Description of the task:
The word "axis" occurs in some lines of the data. Return each such line.

Raw data:
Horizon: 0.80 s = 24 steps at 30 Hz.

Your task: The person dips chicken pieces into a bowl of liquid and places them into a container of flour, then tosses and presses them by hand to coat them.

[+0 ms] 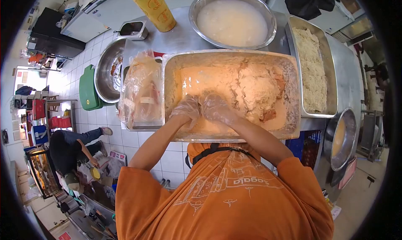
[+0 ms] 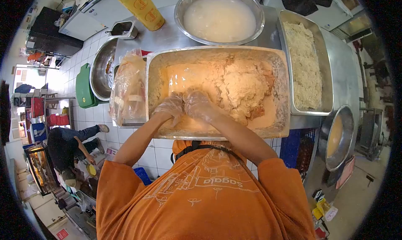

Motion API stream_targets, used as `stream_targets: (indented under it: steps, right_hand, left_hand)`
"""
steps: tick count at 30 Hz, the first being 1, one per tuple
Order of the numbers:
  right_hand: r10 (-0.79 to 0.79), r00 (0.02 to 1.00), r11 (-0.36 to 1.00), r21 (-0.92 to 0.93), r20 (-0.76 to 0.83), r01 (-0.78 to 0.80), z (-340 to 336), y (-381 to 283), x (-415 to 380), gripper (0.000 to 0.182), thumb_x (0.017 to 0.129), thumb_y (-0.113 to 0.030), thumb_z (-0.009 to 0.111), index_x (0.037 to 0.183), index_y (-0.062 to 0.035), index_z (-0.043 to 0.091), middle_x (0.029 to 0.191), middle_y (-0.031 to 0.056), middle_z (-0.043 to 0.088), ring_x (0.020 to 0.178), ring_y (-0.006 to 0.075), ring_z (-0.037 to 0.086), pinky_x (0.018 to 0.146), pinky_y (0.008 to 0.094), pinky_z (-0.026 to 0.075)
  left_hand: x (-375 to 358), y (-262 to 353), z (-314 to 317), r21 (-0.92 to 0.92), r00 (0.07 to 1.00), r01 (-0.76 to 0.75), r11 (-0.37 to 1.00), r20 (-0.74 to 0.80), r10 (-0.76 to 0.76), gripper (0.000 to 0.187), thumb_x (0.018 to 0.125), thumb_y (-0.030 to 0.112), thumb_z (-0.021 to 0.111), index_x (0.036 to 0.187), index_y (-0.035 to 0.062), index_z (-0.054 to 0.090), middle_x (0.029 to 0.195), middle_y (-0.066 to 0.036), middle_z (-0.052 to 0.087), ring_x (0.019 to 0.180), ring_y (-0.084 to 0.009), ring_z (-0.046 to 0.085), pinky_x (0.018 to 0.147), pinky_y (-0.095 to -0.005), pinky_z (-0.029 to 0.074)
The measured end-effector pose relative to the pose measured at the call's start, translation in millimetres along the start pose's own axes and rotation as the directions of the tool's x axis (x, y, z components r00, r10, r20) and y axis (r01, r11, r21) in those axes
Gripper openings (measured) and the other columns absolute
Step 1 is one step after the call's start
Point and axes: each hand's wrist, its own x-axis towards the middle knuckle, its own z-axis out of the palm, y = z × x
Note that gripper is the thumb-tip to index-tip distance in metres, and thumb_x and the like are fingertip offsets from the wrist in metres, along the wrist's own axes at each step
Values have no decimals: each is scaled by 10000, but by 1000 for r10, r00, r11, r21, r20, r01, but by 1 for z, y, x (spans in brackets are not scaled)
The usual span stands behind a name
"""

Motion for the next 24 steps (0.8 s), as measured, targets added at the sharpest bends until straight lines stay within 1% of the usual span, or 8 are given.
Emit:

Response for this exercise:
The measured end-effector pose relative to the pose measured at the call's start, translation in millimetres along the start pose's own axes and rotation as the directions of the tool's x axis (x, y, z components r00, r10, r20) and y axis (r01, r11, r21) in those axes
Point and axes: each hand's wrist, its own x-axis towards the middle knuckle, its own z-axis out of the palm, y = z × x

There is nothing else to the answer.